:: Exercise aim ::
Please write out every entry below, word for word.

========

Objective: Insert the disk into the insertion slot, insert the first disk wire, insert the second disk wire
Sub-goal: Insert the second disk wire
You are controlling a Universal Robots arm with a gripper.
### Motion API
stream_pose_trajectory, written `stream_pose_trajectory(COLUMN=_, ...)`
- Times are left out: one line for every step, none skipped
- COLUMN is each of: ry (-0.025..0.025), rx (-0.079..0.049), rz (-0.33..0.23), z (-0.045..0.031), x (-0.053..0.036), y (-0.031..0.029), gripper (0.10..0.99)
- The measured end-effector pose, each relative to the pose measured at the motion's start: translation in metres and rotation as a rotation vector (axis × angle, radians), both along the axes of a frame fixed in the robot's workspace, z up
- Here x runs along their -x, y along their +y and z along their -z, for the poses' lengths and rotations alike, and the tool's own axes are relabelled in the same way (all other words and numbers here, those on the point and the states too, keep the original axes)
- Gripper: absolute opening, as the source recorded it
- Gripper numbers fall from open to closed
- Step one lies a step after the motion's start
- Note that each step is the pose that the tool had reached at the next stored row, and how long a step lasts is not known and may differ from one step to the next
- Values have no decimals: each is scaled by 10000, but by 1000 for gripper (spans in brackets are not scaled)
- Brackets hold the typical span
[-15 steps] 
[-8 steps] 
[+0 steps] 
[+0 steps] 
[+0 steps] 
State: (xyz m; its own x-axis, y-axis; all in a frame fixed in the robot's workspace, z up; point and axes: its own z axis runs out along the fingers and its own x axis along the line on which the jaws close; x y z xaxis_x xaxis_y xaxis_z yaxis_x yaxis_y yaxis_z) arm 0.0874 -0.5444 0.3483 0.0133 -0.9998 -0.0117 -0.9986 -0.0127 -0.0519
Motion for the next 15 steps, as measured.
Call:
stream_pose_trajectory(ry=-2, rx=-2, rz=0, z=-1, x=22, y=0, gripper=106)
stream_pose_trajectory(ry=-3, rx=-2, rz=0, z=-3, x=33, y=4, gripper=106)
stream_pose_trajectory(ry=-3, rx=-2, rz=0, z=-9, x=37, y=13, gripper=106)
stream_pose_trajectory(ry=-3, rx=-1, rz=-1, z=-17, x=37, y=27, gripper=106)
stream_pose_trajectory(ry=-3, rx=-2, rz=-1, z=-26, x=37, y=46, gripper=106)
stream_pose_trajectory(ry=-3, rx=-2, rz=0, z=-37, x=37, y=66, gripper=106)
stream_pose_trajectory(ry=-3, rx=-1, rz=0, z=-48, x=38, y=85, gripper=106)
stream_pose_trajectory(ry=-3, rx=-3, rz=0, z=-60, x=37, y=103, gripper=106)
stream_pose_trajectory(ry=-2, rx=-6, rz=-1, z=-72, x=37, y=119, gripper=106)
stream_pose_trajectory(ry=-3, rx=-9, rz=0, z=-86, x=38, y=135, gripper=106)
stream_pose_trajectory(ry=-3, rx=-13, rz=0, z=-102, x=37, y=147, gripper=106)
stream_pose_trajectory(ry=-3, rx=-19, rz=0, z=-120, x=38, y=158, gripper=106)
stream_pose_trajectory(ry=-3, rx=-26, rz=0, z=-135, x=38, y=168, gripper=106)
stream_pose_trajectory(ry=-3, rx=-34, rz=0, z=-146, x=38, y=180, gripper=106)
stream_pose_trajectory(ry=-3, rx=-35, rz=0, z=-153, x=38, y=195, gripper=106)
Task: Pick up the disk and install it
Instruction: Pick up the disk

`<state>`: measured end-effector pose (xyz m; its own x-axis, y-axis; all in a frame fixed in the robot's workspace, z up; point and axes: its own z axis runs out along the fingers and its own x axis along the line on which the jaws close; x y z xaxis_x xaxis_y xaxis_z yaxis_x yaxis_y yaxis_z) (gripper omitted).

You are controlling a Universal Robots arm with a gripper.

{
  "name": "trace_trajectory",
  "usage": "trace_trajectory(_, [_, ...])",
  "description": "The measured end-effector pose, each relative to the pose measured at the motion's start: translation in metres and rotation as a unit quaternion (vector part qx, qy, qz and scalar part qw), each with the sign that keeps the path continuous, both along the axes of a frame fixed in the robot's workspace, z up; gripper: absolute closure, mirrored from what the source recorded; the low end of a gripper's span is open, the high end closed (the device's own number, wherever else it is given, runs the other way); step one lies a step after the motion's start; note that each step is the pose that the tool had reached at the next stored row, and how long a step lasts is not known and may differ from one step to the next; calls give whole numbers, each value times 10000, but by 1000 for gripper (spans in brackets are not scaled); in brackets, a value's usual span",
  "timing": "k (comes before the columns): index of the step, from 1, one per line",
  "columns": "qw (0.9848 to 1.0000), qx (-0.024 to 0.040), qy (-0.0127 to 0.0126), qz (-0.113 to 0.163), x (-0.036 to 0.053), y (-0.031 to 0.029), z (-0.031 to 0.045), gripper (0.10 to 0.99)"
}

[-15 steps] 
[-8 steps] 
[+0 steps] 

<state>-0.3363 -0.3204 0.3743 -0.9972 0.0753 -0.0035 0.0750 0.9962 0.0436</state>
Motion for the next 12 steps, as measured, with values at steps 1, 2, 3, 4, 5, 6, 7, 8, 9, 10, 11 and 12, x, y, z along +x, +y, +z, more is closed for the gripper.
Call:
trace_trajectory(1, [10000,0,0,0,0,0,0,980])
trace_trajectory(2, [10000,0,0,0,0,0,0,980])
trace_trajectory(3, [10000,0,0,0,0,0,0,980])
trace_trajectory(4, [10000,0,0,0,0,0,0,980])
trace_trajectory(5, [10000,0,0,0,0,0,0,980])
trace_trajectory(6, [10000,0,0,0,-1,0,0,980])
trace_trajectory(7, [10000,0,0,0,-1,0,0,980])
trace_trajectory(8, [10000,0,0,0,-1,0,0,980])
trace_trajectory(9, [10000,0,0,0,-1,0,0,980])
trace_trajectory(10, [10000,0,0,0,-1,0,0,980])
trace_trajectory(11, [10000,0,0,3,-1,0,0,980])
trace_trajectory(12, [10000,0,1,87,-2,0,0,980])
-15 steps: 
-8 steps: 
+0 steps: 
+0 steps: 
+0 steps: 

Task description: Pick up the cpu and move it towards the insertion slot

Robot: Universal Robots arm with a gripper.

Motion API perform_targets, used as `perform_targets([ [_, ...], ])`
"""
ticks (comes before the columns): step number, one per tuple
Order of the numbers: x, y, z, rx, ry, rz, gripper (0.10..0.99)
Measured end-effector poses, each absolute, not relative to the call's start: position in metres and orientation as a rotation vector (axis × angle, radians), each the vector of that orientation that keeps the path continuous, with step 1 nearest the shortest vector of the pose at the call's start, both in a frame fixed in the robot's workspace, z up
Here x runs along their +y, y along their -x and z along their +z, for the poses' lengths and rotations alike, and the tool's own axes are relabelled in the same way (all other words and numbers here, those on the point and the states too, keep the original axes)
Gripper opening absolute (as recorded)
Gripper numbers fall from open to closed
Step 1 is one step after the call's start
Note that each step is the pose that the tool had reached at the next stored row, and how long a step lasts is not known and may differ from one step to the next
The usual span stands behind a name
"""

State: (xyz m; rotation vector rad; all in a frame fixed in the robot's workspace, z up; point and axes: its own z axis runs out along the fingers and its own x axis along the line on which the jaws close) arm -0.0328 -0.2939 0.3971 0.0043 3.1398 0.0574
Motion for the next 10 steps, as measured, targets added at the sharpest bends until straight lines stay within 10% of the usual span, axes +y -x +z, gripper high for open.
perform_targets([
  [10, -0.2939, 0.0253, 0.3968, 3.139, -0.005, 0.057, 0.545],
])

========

:: Result below ::
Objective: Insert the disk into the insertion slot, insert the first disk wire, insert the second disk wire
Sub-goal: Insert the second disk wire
You are controlling a Universal Robots arm with a gripper.
### Motion API
stream_pose_trajectory, written `stream_pose_trajectory(COLUMN=_, ...)`
- Times are left out: one line for every step, none skipped
- COLUMN is each of: ry (-0.025..0.025), rx (-0.079..0.049), rz (-0.33..0.23), z (-0.045..0.031), x (-0.053..0.036), y (-0.031..0.029), gripper (0.10..0.99)
- The measured end-effector pose, each relative to the pose measured at the motion's start: translation in metres and rotation as a rotation vector (axis × angle, radians), both along the axes of a frame fixed in the robot's workspace, z up
- Here x runs along their -x, y along their +y and z along their -z, for the poses' lengths and rotations alike, and the tool's own axes are relabelled in the same way (all other words and numbers here, those on the point and the states too, keep the original axes)
- Gripper: absolute opening, as the source recorded it
- Gripper numbers fall from open to closed
- Step one lies a step after the motion's start
- Note that each step is the pose that the tool had reached at the next stored row, and how long a step lasts is not known and may differ from one step to the next
- Values have no decimals: each is scaled by 10000, but by 1000 for gripper (spans in brackets are not scaled)
- Brackets hold the typical span
[-15 steps] 
[-8 steps] 
[+0 steps] 
[+0 steps] 
[+0 steps] 
State: (xyz m; its own x-axis, y-axis; all in a frame fixed in the robot's workspace, z up; point and axes: its own z axis runs out along the fingers and its own x axis along the line on which the jaws close; x y z xaxis_x xaxis_y xaxis_z yaxis_x yaxis_y yaxis_z) arm 0.0874 -0.5444 0.3483 0.0133 -0.9998 -0.0117 -0.9986 -0.0127 -0.0519
Motion for the next 15 steps, as measured.
Call:
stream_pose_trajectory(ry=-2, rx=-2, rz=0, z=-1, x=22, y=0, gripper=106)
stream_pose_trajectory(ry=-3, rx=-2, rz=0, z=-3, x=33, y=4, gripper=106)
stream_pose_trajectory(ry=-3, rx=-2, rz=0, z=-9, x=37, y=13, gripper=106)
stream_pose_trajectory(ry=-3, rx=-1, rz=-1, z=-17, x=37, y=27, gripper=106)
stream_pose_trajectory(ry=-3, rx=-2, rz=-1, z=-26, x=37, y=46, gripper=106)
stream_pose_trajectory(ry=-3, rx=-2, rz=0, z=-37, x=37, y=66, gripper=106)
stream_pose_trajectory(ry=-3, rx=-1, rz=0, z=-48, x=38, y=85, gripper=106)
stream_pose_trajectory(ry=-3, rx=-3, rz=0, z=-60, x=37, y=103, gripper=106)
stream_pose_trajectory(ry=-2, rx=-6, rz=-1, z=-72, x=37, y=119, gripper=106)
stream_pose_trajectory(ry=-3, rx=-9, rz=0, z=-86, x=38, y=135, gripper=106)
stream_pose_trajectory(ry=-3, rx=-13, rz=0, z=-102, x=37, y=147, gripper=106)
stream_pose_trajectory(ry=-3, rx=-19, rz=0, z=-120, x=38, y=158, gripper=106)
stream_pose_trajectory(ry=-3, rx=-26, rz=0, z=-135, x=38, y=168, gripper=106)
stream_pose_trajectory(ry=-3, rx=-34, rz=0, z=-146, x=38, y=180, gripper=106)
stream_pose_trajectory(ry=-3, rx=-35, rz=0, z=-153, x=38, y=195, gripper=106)
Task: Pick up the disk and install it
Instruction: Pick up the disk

`<state>`: measured end-effector pose (xyz m; its own x-axis, y-axis; all in a frame fixed in the robot's workspace, z up; point and axes: its own z axis runs out along the fingers and its own x axis along the line on which the jaws close; x y z xaxis_x xaxis_y xaxis_z yaxis_x yaxis_y yaxis_z) (gripper omitted).

You are controlling a Universal Robots arm with a gripper.

{
  "name": "trace_trajectory",
  "usage": "trace_trajectory(_, [_, ...])",
  "description": "The measured end-effector pose, each relative to the pose measured at the motion's start: translation in metres and rotation as a unit quaternion (vector part qx, qy, qz and scalar part qw), each with the sign that keeps the path continuous, both along the axes of a frame fixed in the robot's workspace, z up; gripper: absolute closure, mirrored from what the source recorded; the low end of a gripper's span is open, the high end closed (the device's own number, wherever else it is given, runs the other way); step one lies a step after the motion's start; note that each step is the pose that the tool had reached at the next stored row, and how long a step lasts is not known and may differ from one step to the next; calls give whole numbers, each value times 10000, but by 1000 for gripper (spans in brackets are not scaled); in brackets, a value's usual span",
  "timing": "k (comes before the columns): index of the step, from 1, one per line",
  "columns": "qw (0.9848 to 1.0000), qx (-0.024 to 0.040), qy (-0.0127 to 0.0126), qz (-0.113 to 0.163), x (-0.036 to 0.053), y (-0.031 to 0.029), z (-0.031 to 0.045), gripper (0.10 to 0.99)"
}

[-15 steps] 
[-8 steps] 
[+0 steps] 

<state>-0.3363 -0.3204 0.3743 -0.9972 0.0753 -0.0035 0.0750 0.9962 0.0436</state>
Motion for the next 12 steps, as measured, with values at steps 1, 2, 3, 4, 5, 6, 7, 8, 9, 10, 11 and 12, x, y, z along +x, +y, +z, more is closed for the gripper.
Call:
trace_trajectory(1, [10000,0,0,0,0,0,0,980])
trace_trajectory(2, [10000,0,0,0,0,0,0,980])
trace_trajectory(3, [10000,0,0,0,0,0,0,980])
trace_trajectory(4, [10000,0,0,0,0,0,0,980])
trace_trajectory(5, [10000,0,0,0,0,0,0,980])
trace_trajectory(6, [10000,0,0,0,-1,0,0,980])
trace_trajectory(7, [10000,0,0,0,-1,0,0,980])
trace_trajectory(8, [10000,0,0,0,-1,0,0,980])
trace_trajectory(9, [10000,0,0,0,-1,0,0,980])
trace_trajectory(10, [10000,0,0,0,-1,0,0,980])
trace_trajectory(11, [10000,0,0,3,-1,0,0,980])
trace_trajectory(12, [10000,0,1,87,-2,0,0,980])
-15 steps: 
-8 steps: 
+0 steps: 
+0 steps: 
+0 steps: 

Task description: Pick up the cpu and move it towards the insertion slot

Robot: Universal Robots arm with a gripper.

Motion API perform_targets, used as `perform_targets([ [_, ...], ])`
"""
ticks (comes before the columns): step number, one per tuple
Order of the numbers: x, y, z, rx, ry, rz, gripper (0.10..0.99)
Measured end-effector poses, each absolute, not relative to the call's start: position in metres and orientation as a rotation vector (axis × angle, radians), each the vector of that orientation that keeps the path continuous, with step 1 nearest the shortest vector of the pose at the call's start, both in a frame fixed in the robot's workspace, z up
Here x runs along their +y, y along their -x and z along their +z, for the poses' lengths and rotations alike, and the tool's own axes are relabelled in the same way (all other words and numbers here, those on the point and the states too, keep the original axes)
Gripper opening absolute (as recorded)
Gripper numbers fall from open to closed
Step 1 is one step after the call's start
Note that each step is the pose that the tool had reached at the next stored row, and how long a step lasts is not known and may differ from one step to the next
The usual span stands behind a name
"""

State: (xyz m; rotation vector rad; all in a frame fixed in the robot's workspace, z up; point and axes: its own z axis runs out along the fingers and its own x axis along the line on which the jaws close) arm -0.0328 -0.2939 0.3971 0.0043 3.1398 0.0574
Motion for the next 10 steps, as measured, targets added at the sharpest bends until straight lines stay within 10% of the usual span, axes +y -x +z, gripper high for open.
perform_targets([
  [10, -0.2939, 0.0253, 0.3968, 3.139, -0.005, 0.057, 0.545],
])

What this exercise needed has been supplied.